Help Center/ MapReduce Service/ Troubleshooting/ Using Spark/ Failed to Connect to ResourceManager When a Spark Task Is Submitted
Updated on 2023-01-11 GMT+08:00

Failed to Connect to ResourceManager When a Spark Task Is Submitted

Symptom

The connection to ResourceManager is abnormal, and Spark tasks fail to be submitted.

Cause Analysis

  1. The following error message is displayed on the driver, indicating that connections to port 26004 on the active and standby ResourceManager nodes are denied:
    15/08/19 18:36:16 INFO RetryInvocationHandler: Exception while invoking getClusterMetrics of class ApplicationClientProtocolPBClientImpl over 33 after 1 fail over attempts. Trying to fail over after sleeping for 17448ms. 
     java.net.ConnectException: Call From ip0 to ip1:26004 failed on connection exception: java.net.ConnectException: Connection refused.
    INFO RetryInvocationHandler: Exception while invoking getClusterMetrics of class ApplicationClientProtocolPBClientImpl over 32 after 2 fail over attempts. Trying to fail over after sleeping for 16233ms. 
     java.net.ConnectException: Call From ip0 to ip2:26004 failed on connection exception: java.net.ConnectException: Connection refused;
  2. On MRS Manager, check whether ResourceManager is running properly, as shown in Figure 1. If Yarn is faulty or an unknown exception occurs on a Yarn service instance, the ResourceManager of the cluster may be abnormal.
    Figure 1 Service status
  3. Check whether the client in the cluster is of the latest version.

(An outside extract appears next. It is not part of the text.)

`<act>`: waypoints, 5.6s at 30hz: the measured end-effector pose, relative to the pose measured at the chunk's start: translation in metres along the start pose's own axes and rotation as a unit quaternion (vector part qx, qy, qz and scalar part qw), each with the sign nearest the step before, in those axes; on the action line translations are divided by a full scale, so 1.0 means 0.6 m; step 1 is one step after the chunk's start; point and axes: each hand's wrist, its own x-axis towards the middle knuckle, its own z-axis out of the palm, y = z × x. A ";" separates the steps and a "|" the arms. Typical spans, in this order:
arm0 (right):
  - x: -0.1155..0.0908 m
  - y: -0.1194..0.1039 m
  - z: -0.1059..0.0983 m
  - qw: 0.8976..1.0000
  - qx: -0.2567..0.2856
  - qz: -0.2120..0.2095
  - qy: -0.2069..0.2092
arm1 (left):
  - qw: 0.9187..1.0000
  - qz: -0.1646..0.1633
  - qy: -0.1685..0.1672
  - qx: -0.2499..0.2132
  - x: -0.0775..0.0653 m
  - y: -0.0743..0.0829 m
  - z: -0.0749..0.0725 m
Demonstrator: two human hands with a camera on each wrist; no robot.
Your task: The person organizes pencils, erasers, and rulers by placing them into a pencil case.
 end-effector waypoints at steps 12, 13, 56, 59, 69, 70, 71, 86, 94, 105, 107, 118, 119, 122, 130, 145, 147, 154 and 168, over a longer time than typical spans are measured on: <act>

    Check whether the ResourceManager instance has been migrated in the cluster. (Uninstall a ResourceManager instance and add it back to other nodes.)

  4. On MRS Manager, click Audit to view audit logs and check whether related operations are recorded.

    Run the ping command to check whether the IP address can be pinged.

Solution

  • If ResourceManager is abnormal, see the Yarn-related sections to rectify the fault.
  • If the client is not the latest, download the client again.
  • If the IP address cannot be pinged, contact the network administrator to check the network.
  • If HA is enabled for the cluster, set Yarn parameter yarn.client.failover-sleep-base-ms to a smaller value.